Inside Story

Agreement by ordeal

Nearly forty hours behind schedule, a final climate compromise was reached in Sharm el-Sheikh. But important action was going on elsewhere too

Michael Jacobs 22 November 2022 2654 words

The future: Indonesia’s president Joko Widodo (centre) with US president Joe Biden and (top left) Japan’s prime minister Fumio Kishida, who announced a Just Energy Transition Partnership at this month’s G20. John MacDougall/AFP


United Nations climate conferences have developed their own sadomasochistic way of reaching a conclusion.

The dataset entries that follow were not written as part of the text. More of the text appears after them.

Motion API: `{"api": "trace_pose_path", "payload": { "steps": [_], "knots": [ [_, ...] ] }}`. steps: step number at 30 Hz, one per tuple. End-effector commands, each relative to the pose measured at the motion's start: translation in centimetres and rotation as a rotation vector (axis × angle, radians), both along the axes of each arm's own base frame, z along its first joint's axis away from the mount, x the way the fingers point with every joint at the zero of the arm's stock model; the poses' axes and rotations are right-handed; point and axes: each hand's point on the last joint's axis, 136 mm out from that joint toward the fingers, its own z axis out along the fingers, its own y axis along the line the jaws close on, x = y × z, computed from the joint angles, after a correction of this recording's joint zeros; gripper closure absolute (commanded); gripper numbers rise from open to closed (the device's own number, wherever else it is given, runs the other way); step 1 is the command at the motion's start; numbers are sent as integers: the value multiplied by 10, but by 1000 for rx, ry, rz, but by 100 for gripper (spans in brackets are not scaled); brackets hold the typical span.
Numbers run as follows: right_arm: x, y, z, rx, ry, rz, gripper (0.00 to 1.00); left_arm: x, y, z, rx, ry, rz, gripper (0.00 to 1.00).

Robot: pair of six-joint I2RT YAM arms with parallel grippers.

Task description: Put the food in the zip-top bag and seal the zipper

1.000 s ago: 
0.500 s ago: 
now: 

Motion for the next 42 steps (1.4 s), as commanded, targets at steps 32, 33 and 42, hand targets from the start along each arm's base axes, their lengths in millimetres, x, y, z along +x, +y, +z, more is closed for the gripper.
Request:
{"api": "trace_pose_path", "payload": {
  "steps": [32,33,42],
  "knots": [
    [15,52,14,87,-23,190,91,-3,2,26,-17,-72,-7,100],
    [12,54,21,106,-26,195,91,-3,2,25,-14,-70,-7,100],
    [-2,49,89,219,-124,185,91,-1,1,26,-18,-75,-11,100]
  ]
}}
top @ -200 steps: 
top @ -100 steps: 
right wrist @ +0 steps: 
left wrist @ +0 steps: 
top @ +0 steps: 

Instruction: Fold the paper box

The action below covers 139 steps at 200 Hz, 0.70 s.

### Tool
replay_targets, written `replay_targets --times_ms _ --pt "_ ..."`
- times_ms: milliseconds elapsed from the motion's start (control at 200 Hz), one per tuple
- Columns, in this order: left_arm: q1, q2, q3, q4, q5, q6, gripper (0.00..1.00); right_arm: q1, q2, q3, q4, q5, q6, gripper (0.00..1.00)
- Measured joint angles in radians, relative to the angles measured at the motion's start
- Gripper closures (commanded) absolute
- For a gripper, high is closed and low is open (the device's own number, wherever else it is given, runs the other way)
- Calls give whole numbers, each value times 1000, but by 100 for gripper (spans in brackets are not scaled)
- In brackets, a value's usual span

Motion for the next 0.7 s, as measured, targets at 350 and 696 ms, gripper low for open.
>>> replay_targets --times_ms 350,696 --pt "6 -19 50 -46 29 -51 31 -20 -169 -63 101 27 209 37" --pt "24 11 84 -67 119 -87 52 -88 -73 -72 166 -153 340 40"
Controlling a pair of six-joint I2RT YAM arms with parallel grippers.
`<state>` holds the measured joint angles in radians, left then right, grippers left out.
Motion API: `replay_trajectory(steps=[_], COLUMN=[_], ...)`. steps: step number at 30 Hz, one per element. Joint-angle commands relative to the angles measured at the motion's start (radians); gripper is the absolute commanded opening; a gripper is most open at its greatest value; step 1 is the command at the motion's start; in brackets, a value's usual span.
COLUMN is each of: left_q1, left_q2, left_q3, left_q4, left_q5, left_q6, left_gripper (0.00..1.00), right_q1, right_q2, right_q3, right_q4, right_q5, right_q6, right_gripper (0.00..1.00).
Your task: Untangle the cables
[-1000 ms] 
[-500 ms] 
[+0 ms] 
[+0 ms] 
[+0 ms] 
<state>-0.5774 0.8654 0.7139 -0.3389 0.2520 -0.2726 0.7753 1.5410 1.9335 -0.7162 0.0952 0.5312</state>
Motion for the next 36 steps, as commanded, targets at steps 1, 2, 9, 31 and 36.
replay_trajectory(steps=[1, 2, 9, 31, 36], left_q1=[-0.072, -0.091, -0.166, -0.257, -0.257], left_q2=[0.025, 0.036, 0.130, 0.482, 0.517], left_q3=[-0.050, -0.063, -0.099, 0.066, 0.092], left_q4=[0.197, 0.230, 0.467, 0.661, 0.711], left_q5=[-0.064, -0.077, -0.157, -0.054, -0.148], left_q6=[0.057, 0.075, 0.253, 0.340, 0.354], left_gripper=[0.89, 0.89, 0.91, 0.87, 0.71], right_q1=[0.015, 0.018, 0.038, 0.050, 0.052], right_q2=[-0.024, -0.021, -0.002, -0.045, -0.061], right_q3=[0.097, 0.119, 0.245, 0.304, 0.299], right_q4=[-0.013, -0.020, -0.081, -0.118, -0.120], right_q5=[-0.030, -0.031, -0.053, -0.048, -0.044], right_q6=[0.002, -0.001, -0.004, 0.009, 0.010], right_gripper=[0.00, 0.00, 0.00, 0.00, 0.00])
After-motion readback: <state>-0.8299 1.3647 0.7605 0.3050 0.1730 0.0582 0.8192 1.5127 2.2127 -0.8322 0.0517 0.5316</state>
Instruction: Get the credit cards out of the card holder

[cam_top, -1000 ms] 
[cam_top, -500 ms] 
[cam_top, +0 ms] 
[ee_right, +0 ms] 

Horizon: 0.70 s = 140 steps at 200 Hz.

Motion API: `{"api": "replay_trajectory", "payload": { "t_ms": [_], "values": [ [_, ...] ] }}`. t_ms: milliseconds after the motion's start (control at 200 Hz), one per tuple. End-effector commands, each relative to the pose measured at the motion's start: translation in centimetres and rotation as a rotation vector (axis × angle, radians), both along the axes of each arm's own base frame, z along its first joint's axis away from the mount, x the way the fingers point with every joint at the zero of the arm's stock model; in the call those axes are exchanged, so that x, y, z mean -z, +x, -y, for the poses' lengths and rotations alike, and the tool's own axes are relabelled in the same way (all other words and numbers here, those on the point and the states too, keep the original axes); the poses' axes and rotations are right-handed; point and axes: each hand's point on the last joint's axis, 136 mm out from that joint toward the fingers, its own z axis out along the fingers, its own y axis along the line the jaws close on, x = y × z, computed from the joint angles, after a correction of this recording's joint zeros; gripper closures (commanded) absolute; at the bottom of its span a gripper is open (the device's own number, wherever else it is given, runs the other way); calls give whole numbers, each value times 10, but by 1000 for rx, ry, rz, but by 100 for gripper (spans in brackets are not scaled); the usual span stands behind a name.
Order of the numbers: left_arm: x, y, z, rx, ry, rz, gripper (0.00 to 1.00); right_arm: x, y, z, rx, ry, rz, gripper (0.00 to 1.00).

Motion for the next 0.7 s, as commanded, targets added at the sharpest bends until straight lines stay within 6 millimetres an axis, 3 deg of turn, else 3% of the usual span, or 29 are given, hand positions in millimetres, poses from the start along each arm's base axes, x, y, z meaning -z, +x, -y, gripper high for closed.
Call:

After ten days of talks between officials end in deadlock, pairs of ministers (one from a developed country, the other from a developing one) are charged with seeking out compromises on the major issues. After two more days, still largely deadlocked, the ministers hand over to the host country’s COP president — this year, Egypt’s foreign minister Sameh Shoukry — to try to produce a compromise text. The president initially develops what are essentially shopping lists of options that define the differences between different countries’ positions but do little to resolve them.

By now it is Friday morning, and the conference is due to end at 6pm. The negotiations fall silent as the president takes further “soundings.” The exhibition halls and food stations are dismantled; anyone who isn’t a country delegate, UN staffer, journalist or NGO analyst leaves for home, their COP done. Six o’clock comes and goes. A new text is shown to the heads of delegation at 3am on Saturday morning, but there are no printed versions and phones are confiscated so they can’t take photos. The president again retreats to his cell, inviting individual ministers in for more hours of bilateral contemplation.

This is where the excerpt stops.